Excerpts from a dataset:
[Start of Attachment]
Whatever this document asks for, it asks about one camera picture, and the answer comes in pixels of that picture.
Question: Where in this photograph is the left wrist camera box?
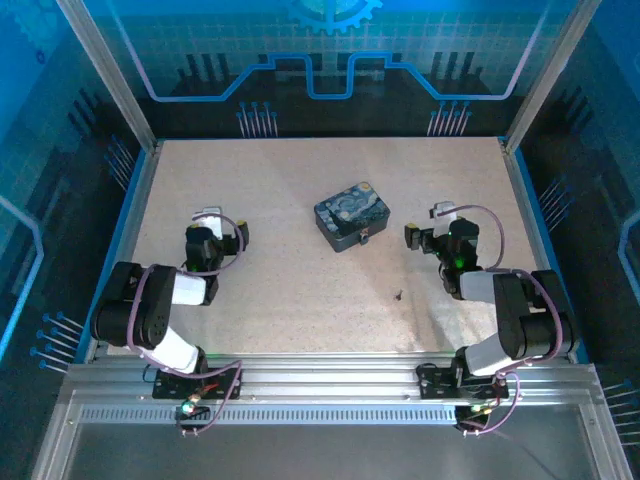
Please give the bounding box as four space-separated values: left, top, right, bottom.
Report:
192 206 225 239

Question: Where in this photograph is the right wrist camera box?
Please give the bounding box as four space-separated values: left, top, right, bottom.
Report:
430 201 460 224

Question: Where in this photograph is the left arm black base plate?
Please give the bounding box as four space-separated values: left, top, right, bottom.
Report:
152 366 246 401

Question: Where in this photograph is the right aluminium table side rail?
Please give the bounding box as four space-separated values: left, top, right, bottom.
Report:
498 137 592 364

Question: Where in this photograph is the right aluminium corner post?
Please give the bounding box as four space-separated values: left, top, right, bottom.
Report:
502 0 605 154

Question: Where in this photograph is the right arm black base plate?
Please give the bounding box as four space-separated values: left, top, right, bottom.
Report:
416 362 511 401

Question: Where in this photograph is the left controller board with LEDs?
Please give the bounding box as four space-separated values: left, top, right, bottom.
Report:
174 394 212 426

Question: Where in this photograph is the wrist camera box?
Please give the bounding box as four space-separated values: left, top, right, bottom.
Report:
192 206 225 239
430 201 460 224

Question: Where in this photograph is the long aluminium mounting rail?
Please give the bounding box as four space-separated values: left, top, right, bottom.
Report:
64 351 609 407

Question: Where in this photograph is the aluminium table side rail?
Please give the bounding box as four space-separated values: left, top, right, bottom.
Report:
82 140 165 364
498 137 592 364

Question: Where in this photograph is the left aluminium table side rail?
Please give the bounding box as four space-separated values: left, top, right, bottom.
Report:
82 140 165 364

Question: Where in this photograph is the slotted grey cable duct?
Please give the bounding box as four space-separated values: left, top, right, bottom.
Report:
78 405 459 427

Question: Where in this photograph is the controller board with leds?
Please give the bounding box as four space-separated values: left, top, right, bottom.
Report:
453 403 494 426
174 394 212 426

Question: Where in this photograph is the right controller board with LEDs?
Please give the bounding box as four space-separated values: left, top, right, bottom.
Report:
453 403 494 426

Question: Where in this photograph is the starry night print tin box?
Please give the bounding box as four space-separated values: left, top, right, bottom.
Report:
313 182 392 254

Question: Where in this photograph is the aluminium corner post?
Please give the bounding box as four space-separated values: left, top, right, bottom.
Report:
55 0 162 154
502 0 605 154

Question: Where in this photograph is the left aluminium corner post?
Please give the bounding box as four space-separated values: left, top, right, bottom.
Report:
55 0 162 154

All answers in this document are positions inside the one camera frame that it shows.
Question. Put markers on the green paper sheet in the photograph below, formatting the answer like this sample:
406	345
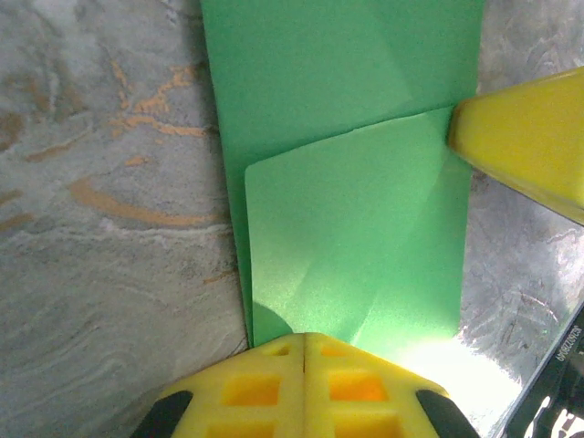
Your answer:
342	159

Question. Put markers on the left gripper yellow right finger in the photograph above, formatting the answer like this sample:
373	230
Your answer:
365	392

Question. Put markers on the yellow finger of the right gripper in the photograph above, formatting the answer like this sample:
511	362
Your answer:
529	141

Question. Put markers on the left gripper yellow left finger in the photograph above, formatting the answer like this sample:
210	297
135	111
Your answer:
246	392

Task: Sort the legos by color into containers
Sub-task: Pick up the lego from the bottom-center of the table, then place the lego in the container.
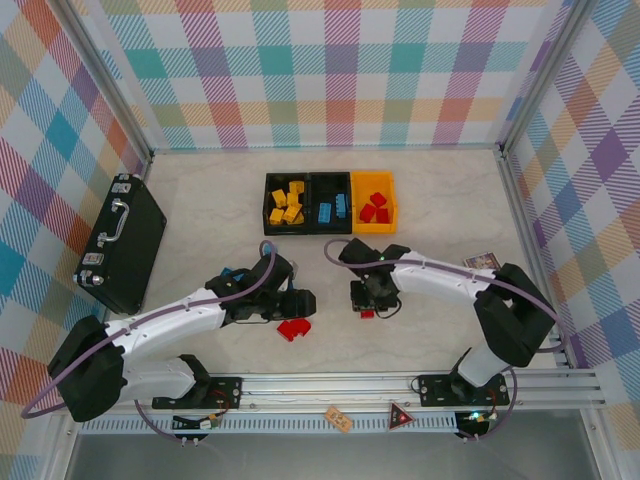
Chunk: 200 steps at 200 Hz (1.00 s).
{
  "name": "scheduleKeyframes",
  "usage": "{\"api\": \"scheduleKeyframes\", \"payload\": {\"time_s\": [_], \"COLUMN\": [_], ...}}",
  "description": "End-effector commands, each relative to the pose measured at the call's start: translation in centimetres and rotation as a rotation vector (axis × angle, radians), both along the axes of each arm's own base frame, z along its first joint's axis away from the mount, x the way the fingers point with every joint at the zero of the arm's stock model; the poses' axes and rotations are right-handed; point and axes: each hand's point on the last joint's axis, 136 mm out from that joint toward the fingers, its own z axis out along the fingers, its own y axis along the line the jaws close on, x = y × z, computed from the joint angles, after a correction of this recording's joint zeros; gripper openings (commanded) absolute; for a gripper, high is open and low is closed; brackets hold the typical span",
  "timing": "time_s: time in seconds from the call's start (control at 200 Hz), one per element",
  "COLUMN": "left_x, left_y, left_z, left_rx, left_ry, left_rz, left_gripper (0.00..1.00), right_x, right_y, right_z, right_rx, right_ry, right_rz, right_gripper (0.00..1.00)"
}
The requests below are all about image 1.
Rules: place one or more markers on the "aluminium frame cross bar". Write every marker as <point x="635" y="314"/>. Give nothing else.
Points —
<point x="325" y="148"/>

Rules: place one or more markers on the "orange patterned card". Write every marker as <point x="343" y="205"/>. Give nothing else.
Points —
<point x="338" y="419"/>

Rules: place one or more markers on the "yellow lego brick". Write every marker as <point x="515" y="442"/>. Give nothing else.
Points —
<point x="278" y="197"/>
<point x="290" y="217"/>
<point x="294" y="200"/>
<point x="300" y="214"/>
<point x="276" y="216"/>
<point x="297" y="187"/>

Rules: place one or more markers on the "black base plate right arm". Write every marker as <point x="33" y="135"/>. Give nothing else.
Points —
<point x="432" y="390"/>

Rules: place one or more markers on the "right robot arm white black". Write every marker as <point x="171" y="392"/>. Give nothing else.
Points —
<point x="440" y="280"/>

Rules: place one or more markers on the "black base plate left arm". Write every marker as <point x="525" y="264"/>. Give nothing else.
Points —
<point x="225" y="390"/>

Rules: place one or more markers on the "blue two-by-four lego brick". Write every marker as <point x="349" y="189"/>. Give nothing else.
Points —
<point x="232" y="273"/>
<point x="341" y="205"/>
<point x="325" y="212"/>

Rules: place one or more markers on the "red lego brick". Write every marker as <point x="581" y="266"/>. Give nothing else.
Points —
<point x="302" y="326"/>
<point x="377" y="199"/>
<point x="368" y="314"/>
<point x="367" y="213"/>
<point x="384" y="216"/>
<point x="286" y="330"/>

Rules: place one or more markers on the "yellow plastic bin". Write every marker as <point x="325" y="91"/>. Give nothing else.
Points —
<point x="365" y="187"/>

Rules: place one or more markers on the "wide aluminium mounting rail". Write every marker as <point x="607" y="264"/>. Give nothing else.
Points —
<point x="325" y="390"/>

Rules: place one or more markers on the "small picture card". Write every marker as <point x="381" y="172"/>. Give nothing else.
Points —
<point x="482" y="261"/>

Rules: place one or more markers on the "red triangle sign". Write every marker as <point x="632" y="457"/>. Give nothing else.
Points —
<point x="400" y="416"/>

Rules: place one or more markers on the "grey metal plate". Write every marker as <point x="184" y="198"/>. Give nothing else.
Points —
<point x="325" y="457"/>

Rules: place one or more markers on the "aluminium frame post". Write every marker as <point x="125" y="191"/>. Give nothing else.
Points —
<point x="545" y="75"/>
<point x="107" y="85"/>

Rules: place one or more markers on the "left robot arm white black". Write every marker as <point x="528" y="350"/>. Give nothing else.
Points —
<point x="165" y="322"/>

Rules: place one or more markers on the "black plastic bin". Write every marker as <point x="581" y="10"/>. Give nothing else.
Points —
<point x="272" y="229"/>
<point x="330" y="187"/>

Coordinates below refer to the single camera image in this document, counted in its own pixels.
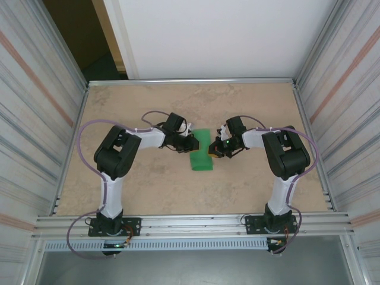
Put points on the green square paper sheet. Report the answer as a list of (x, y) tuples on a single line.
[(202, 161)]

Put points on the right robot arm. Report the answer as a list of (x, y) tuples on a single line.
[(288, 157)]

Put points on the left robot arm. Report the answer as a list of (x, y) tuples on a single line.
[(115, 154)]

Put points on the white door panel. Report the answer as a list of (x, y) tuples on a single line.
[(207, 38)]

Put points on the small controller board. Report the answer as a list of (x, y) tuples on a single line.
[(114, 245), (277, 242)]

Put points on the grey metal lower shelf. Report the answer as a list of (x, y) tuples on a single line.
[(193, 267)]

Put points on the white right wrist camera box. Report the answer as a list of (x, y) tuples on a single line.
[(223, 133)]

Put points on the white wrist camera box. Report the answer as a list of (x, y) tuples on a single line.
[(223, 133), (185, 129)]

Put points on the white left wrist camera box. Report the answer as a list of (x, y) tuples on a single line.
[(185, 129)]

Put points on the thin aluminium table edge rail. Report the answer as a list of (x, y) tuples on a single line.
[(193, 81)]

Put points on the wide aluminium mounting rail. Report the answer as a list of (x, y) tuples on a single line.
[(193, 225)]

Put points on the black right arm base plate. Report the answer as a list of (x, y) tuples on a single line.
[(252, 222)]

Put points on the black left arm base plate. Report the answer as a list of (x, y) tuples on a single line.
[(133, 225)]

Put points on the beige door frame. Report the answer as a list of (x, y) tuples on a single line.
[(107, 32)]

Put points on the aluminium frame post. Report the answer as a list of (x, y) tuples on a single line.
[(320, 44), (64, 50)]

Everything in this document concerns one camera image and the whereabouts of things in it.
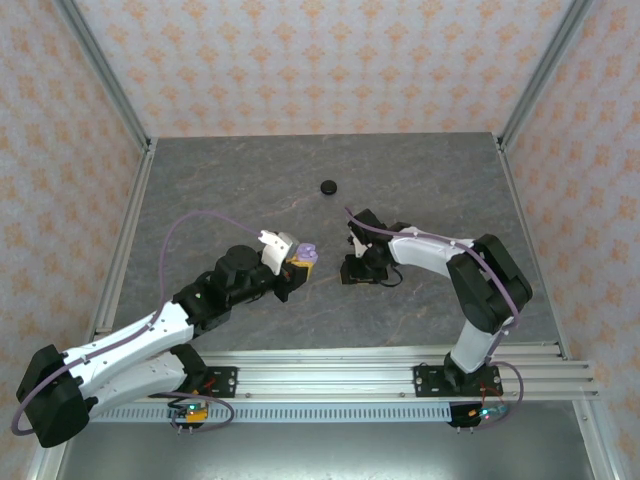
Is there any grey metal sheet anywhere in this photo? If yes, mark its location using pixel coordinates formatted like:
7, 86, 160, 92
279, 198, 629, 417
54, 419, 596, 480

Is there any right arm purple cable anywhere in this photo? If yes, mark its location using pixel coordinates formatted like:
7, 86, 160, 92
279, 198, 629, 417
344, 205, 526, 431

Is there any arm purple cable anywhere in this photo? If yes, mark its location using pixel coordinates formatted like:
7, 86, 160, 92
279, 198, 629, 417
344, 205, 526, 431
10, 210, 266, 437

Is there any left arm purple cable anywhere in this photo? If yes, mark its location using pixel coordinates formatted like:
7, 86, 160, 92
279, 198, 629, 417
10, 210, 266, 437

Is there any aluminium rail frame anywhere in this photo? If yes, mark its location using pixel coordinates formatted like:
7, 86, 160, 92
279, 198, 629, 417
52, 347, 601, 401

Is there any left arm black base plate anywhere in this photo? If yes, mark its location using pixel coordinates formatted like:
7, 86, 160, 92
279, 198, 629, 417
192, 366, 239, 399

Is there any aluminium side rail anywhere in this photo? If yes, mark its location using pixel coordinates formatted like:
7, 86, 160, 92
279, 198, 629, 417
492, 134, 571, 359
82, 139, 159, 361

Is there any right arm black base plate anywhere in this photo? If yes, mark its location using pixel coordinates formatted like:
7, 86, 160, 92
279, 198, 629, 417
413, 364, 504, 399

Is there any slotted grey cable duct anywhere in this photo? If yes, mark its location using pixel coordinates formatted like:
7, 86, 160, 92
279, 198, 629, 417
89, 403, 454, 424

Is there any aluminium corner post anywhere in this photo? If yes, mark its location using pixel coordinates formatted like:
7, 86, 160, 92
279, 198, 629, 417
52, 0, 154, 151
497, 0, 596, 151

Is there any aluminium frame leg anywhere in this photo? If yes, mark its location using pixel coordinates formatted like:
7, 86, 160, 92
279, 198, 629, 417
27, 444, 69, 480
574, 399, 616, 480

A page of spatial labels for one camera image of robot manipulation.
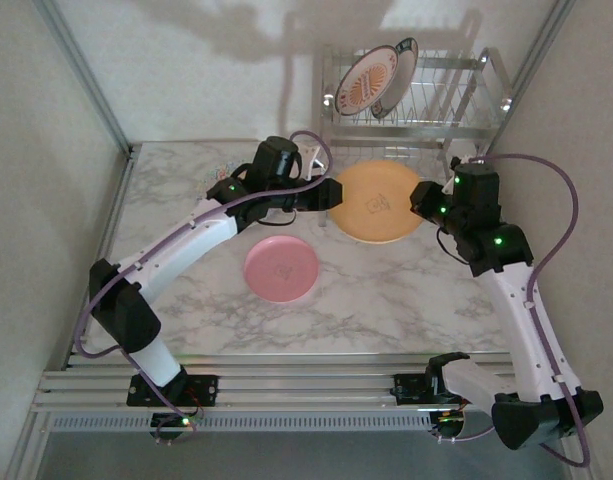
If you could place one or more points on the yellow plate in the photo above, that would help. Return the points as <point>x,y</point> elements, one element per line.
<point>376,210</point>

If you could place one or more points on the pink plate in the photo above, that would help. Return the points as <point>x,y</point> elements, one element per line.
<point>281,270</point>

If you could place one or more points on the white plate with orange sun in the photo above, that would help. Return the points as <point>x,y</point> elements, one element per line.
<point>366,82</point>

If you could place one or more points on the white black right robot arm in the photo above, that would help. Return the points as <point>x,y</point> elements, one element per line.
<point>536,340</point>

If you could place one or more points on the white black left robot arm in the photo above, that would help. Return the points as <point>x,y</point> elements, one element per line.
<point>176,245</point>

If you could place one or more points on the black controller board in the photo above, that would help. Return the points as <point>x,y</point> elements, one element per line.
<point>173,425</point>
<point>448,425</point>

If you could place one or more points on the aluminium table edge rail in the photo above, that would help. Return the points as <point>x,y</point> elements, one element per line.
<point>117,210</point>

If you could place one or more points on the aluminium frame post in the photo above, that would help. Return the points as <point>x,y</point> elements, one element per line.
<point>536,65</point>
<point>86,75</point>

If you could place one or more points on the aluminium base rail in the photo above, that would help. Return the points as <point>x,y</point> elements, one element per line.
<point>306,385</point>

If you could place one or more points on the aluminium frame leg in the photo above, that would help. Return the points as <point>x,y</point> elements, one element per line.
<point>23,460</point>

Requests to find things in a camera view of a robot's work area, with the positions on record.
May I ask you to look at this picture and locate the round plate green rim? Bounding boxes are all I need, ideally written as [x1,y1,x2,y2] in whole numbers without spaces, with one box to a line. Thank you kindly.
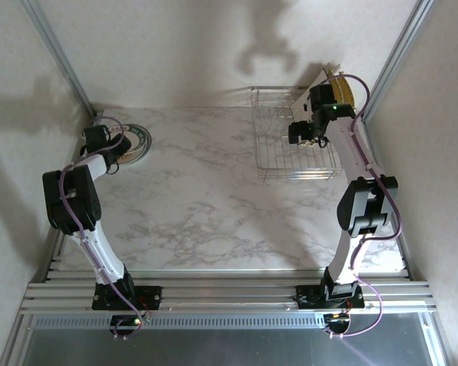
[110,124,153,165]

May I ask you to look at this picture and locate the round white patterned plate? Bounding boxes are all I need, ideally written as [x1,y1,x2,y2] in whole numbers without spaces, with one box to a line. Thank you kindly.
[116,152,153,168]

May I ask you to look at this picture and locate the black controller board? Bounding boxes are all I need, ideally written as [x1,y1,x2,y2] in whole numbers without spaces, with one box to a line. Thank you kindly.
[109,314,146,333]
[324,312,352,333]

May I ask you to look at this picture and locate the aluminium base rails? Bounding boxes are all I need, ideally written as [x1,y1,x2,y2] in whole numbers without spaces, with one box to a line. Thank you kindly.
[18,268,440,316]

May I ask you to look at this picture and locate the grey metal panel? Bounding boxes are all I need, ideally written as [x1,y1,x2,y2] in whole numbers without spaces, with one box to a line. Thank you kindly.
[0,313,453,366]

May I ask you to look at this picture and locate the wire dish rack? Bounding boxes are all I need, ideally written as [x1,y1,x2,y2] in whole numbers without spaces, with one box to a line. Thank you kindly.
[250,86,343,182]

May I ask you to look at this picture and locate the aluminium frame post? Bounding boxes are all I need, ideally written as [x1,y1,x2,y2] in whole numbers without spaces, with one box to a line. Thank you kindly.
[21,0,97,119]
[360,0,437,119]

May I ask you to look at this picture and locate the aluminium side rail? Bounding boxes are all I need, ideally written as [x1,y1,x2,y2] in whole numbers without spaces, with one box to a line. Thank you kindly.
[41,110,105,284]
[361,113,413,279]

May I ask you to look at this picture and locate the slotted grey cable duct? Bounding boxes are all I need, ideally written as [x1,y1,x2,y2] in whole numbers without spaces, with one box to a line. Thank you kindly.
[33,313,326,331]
[End of Attachment]
Show all lines above that contain "plastic".

■ SOLUTION:
Rules: place one or more markers on the "yellow plastic bin". Write every marker as <point x="325" y="91"/>. Give nothing else.
Rules: place one or more markers on the "black plastic bin". Write every marker as <point x="581" y="10"/>. Give nothing else.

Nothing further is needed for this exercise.